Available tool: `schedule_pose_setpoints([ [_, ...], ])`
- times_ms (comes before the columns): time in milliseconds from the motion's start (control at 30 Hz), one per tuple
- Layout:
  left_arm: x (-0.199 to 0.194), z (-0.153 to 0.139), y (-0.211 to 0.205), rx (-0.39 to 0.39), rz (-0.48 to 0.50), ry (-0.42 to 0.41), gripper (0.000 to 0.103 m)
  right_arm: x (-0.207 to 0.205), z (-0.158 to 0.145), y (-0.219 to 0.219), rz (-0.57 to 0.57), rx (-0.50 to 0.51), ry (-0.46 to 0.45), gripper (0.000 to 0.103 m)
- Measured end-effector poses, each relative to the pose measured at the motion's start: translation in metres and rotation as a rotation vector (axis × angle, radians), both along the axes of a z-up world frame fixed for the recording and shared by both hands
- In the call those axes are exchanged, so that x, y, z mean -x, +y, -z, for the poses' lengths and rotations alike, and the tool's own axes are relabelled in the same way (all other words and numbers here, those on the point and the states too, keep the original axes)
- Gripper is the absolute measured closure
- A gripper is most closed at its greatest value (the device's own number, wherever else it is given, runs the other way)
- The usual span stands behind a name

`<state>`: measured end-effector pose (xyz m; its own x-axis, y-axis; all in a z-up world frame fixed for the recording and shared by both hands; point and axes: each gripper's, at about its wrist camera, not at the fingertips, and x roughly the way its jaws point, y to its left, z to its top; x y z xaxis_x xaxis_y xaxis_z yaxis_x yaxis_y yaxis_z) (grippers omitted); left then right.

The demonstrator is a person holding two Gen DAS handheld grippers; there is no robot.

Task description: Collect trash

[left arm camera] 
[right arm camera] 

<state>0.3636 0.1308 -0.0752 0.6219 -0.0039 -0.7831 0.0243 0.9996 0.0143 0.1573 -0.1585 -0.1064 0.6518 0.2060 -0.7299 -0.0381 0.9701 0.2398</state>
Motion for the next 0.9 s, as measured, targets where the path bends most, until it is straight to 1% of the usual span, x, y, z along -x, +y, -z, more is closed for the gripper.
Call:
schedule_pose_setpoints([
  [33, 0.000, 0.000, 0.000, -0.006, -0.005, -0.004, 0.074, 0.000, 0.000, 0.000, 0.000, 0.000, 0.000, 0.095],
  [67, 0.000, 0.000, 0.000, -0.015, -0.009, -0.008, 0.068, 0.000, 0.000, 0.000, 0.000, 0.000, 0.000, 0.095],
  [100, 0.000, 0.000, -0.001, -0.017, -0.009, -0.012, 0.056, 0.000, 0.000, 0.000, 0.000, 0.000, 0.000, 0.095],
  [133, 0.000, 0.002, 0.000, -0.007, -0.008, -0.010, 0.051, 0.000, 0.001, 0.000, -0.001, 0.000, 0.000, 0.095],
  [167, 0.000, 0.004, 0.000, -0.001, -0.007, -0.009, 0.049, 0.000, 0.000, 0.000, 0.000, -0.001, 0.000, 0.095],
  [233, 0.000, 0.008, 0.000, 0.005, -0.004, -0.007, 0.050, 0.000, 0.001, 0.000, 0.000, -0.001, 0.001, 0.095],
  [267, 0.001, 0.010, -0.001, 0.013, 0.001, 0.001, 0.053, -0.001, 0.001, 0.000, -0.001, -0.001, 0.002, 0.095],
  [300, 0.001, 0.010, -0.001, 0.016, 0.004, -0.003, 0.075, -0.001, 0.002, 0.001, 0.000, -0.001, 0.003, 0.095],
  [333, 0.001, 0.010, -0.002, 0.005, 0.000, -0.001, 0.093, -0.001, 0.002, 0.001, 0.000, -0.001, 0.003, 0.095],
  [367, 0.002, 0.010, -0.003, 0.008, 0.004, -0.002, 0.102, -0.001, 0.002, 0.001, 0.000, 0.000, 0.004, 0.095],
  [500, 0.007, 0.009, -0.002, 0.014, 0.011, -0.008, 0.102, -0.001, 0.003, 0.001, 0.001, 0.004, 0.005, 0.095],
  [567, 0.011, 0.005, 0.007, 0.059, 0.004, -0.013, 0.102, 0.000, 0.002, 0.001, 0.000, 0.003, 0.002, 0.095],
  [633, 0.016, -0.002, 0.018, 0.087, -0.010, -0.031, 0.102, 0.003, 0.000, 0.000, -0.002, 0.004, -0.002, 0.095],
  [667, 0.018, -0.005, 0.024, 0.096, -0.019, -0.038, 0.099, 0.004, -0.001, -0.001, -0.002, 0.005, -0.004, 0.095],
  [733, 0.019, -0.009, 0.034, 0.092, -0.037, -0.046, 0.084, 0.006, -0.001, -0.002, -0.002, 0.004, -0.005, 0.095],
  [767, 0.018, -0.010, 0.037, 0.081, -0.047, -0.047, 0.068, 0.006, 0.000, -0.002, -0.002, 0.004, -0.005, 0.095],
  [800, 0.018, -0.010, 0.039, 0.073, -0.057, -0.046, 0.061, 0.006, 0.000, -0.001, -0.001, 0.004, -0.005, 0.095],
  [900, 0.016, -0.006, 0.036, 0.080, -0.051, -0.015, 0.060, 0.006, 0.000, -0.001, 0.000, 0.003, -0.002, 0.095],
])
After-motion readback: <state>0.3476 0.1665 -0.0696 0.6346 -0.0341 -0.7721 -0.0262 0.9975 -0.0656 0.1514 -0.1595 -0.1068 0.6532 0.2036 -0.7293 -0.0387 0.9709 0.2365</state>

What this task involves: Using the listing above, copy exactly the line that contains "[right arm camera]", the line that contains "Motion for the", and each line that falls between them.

Your solution:
[right arm camera] 

<state>0.3636 0.1308 -0.0752 0.6219 -0.0039 -0.7831 0.0243 0.9996 0.0143 0.1573 -0.1585 -0.1064 0.6518 0.2060 -0.7299 -0.0381 0.9701 0.2398</state>
Motion for the next 0.9 s, as measured, targets where the path bends most, until it is straight to 1% of the usual span, x, y, z along -x, +y, -z, more is closed for the gripper.

Now the output is complete.